WHAT TO PRODUCE →
Look through the data below for the line with "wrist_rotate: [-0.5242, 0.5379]" and the line with "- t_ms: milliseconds", then output those two and all lines in between, exactly as written.

DATA EXCERPTS →
########
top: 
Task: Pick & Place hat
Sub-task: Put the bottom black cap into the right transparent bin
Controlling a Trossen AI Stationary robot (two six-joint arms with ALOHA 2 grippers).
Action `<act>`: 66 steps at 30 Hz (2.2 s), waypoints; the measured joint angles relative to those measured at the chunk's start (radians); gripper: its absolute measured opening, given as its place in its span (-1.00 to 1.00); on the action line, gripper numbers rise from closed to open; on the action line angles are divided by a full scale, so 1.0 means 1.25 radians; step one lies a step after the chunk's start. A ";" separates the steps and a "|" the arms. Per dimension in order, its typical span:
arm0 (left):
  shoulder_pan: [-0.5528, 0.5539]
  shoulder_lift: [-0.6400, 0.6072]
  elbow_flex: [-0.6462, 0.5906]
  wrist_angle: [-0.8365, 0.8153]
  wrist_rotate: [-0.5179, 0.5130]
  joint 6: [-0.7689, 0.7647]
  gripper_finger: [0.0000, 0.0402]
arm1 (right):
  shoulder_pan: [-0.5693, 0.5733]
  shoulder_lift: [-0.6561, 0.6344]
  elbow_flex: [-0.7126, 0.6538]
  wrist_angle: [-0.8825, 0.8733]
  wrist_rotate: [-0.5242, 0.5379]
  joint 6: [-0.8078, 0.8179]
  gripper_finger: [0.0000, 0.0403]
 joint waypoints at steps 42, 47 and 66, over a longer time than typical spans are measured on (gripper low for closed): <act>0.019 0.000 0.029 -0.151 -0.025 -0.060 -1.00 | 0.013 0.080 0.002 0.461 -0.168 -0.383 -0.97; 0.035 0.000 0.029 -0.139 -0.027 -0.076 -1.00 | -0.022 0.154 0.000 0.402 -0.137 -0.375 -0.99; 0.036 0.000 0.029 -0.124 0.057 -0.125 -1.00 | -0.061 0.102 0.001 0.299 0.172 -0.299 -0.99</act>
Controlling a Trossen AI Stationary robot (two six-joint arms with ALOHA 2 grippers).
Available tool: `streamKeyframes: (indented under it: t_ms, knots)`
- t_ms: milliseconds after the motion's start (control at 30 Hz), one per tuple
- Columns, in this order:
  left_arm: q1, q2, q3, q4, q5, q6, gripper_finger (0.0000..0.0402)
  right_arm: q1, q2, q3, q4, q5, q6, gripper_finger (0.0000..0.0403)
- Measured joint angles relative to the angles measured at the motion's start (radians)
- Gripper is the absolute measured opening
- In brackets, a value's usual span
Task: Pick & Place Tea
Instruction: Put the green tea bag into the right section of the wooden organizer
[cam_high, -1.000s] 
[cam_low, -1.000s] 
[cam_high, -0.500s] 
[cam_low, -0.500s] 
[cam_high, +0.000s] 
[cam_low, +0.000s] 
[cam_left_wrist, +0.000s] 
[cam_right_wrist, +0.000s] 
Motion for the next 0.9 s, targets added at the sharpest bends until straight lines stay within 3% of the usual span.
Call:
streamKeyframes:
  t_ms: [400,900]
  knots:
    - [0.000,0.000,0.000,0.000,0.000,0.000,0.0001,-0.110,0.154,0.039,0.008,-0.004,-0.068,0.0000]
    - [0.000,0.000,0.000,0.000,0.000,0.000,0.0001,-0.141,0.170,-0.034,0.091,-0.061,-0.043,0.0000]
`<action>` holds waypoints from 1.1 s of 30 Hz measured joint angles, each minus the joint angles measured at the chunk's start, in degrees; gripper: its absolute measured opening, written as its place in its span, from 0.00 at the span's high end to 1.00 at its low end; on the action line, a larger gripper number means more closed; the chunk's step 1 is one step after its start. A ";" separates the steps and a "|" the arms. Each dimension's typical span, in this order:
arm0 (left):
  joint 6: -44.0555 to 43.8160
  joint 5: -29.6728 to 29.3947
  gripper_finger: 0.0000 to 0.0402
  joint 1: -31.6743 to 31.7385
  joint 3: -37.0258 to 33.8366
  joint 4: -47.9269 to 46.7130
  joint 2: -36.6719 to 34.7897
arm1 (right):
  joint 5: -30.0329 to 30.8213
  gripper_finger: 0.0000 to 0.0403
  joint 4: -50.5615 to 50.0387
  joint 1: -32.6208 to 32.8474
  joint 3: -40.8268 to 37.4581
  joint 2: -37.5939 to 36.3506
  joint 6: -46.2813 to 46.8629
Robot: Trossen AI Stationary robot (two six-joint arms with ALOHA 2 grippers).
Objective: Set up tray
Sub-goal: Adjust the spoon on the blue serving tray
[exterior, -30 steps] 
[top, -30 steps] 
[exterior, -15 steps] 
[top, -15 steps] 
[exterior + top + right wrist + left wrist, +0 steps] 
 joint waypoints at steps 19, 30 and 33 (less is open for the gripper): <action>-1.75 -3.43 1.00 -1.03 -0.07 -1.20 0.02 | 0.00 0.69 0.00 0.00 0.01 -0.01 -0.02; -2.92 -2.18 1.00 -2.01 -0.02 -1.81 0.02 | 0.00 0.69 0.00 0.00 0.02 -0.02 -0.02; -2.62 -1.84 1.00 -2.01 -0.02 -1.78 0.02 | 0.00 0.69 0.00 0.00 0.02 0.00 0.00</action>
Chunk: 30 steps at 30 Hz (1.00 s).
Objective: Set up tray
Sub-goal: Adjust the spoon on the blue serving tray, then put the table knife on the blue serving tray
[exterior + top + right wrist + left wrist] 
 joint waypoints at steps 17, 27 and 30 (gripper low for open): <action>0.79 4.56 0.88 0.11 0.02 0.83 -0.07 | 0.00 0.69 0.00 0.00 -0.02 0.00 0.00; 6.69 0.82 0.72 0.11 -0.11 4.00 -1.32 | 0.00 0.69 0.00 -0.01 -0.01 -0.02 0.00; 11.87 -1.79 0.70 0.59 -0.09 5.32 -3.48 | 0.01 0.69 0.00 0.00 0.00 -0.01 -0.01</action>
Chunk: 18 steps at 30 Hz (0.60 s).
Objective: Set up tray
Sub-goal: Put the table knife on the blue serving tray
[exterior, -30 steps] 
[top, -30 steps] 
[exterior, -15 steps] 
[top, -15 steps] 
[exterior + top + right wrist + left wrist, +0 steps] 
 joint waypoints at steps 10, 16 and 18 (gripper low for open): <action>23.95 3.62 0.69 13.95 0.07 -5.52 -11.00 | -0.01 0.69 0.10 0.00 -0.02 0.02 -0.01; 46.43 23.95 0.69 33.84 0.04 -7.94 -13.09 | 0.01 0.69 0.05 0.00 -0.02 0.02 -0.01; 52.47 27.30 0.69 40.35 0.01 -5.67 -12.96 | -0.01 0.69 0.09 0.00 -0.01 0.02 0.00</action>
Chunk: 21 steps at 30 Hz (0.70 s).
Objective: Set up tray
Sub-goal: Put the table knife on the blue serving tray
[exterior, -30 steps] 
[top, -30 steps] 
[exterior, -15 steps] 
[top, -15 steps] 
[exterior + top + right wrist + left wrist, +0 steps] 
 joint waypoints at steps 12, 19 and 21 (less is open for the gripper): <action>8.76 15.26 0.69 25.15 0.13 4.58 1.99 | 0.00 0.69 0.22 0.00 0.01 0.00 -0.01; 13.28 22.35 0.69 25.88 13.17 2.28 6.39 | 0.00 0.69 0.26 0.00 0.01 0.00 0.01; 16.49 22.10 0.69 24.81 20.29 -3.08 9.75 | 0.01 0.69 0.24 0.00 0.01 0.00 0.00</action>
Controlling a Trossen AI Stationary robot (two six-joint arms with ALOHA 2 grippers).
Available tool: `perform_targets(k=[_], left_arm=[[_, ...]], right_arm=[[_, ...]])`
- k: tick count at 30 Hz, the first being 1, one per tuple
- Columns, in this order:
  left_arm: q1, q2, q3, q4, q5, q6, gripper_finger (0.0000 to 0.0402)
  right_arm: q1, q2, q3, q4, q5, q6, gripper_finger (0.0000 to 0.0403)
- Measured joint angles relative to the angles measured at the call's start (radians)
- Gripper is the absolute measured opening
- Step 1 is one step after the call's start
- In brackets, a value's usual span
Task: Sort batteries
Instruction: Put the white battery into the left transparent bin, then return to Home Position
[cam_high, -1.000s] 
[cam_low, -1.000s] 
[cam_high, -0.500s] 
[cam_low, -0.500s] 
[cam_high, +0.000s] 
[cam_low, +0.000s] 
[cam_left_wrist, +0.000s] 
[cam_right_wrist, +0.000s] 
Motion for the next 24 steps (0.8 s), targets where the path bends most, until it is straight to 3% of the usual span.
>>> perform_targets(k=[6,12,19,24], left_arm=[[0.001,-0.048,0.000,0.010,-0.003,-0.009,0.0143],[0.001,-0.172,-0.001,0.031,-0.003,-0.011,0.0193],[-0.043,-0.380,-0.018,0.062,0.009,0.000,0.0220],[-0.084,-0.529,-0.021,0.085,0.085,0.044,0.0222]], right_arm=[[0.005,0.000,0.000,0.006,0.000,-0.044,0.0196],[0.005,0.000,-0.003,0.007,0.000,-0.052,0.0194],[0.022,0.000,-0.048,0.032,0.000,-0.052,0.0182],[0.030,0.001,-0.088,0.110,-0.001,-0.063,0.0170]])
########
FINAL ANSWER →
  wrist_rotate: [-0.5242, 0.5379]
  joint 6: [-0.8078, 0.8179]
  gripper_finger: [0.0000, 0.0403]
 joint waypoints at steps 42, 47 and 66, over a longer time than typical spans are measured on (gripper low for closed): <act>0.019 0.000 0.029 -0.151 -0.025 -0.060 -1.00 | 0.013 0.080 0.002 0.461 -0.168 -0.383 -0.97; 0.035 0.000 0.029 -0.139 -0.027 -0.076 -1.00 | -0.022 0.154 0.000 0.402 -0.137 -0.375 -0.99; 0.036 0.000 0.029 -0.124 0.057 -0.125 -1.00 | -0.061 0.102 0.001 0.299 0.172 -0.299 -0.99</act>
Controlling a Trossen AI Stationary robot (two six-joint arms with ALOHA 2 grippers).
Available tool: `streamKeyframes: (indented under it: t_ms, knots)`
- t_ms: milliseconds after the motion's start (control at 30 Hz), one per tuple

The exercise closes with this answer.